● **WHAT YOU WILL DO**: Go through the lines below. Copy those with "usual".

Data records:
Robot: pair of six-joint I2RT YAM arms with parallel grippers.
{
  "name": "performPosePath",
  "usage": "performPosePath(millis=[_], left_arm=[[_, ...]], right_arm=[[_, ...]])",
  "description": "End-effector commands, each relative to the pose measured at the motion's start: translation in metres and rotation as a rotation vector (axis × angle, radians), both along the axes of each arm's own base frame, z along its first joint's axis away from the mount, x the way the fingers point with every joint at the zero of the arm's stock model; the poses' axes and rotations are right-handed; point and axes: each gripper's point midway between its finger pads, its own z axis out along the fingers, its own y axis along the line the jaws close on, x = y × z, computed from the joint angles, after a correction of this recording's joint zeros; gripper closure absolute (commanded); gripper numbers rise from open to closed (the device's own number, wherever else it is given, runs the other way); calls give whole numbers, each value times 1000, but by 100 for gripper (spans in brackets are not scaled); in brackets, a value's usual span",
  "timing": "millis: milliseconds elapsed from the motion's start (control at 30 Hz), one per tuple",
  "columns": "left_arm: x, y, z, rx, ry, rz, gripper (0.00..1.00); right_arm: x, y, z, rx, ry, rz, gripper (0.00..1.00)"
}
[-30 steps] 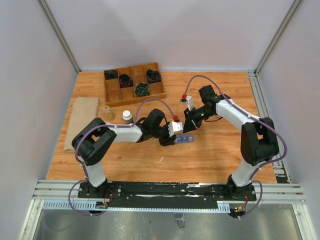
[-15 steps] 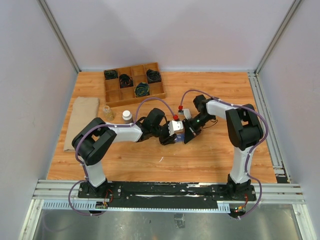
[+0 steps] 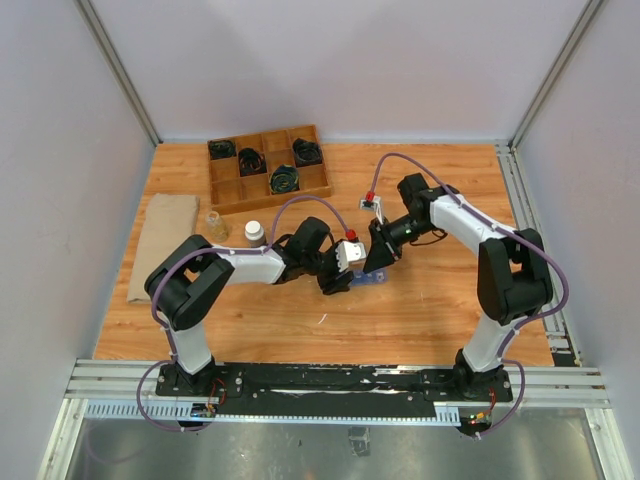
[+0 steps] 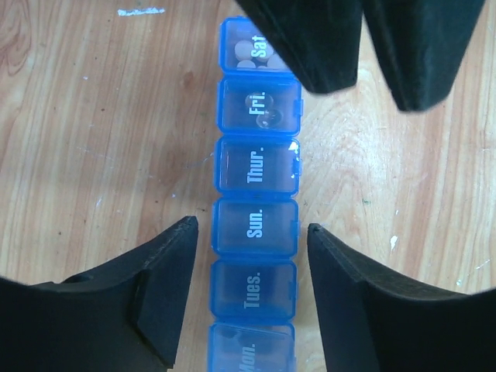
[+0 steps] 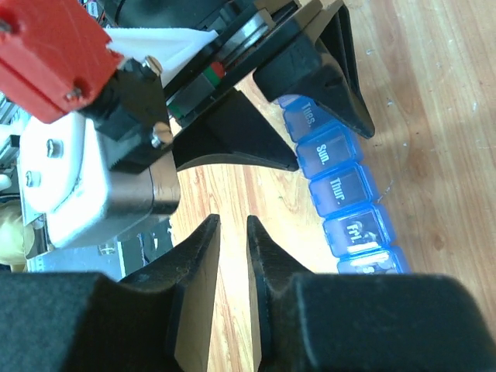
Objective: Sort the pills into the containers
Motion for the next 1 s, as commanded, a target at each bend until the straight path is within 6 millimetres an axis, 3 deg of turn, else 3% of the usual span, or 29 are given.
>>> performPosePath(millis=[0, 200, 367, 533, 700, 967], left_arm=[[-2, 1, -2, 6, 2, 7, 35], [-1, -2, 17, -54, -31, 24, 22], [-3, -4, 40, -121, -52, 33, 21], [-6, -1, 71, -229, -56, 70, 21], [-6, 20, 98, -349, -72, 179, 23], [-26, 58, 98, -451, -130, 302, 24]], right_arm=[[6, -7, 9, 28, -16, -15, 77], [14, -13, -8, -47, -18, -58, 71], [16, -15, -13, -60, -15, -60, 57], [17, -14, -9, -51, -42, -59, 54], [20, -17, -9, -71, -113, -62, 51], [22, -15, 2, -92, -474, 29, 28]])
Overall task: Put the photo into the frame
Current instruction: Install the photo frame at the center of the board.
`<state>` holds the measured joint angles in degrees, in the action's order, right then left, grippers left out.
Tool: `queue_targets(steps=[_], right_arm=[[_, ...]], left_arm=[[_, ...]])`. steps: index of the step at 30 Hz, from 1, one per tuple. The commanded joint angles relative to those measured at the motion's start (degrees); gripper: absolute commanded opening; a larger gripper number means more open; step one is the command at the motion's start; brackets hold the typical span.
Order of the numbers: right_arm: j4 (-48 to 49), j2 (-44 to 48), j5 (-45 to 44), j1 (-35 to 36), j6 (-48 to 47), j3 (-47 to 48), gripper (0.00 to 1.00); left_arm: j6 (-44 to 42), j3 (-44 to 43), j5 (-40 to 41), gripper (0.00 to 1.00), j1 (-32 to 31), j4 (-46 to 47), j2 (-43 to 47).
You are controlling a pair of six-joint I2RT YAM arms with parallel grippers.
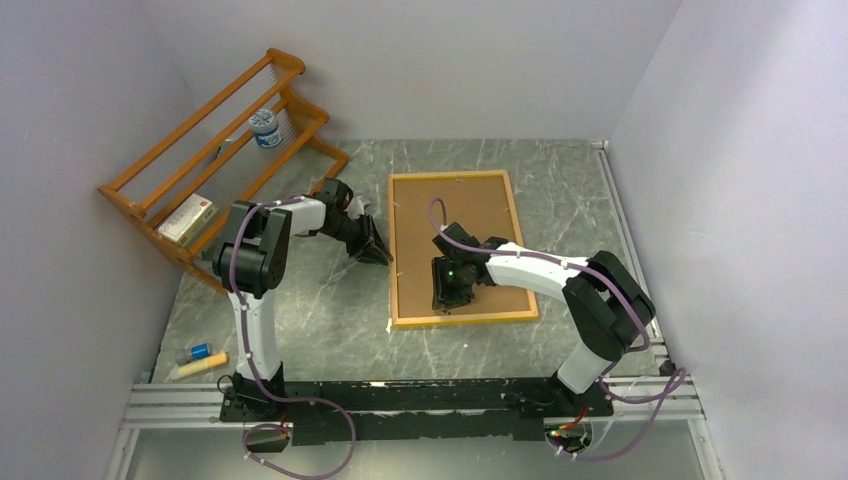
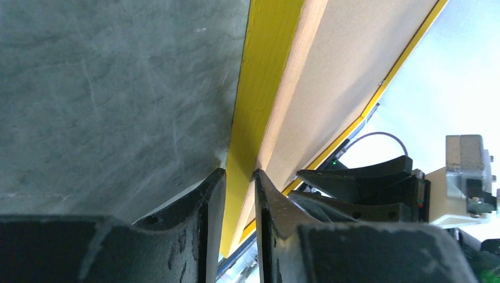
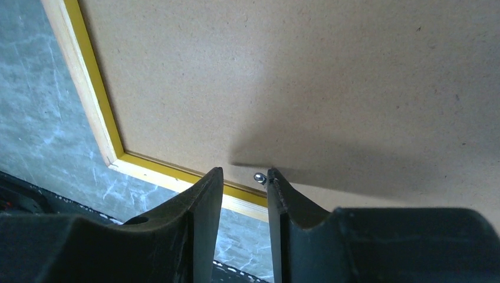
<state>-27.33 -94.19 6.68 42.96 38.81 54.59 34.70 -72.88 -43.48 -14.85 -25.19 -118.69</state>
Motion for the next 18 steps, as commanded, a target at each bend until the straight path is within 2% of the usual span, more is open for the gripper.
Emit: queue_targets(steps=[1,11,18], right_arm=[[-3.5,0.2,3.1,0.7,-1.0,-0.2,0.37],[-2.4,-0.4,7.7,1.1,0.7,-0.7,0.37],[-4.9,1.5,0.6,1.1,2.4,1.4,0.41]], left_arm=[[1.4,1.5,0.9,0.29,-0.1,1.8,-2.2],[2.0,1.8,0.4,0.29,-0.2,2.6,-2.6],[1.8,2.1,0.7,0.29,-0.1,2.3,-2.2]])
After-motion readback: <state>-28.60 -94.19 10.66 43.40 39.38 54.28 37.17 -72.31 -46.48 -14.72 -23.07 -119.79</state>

● **SOLUTION FOR THIS PROBLEM**:
  "description": "End-effector commands, each relative to the pose measured at the motion's start: translation in metres and rotation as a rotation vector (axis × angle, radians), both along the axes of each arm's own base frame, z along its first joint's axis away from the mount, x the way the fingers point with every joint at the zero of the arm's stock model; the poses' axes and rotations are right-handed; point and axes: each gripper's point midway between its finger pads, its own z axis out along the fingers, its own y axis along the line the jaws close on, x = y × z, computed from the joint angles, after a correction of this recording's joint zeros; gripper closure absolute (commanded); gripper numbers rise from open to closed (the device's own number, wherever else it is given, runs the other way); calls give whole numbers, each value times 1000, but by 100 for gripper (spans in brackets are not scaled); in brackets, a value's usual span",
Motion for the next 1 s, as commanded, a target at each bend until the straight path is within 6 millimetres an axis, 3 deg of turn, else 3% of the usual span, or 29 are given.
Motion for the next 18 steps, as commanded, a target at each bend until the straight path is within 2% of the usual span, more is open for the gripper.

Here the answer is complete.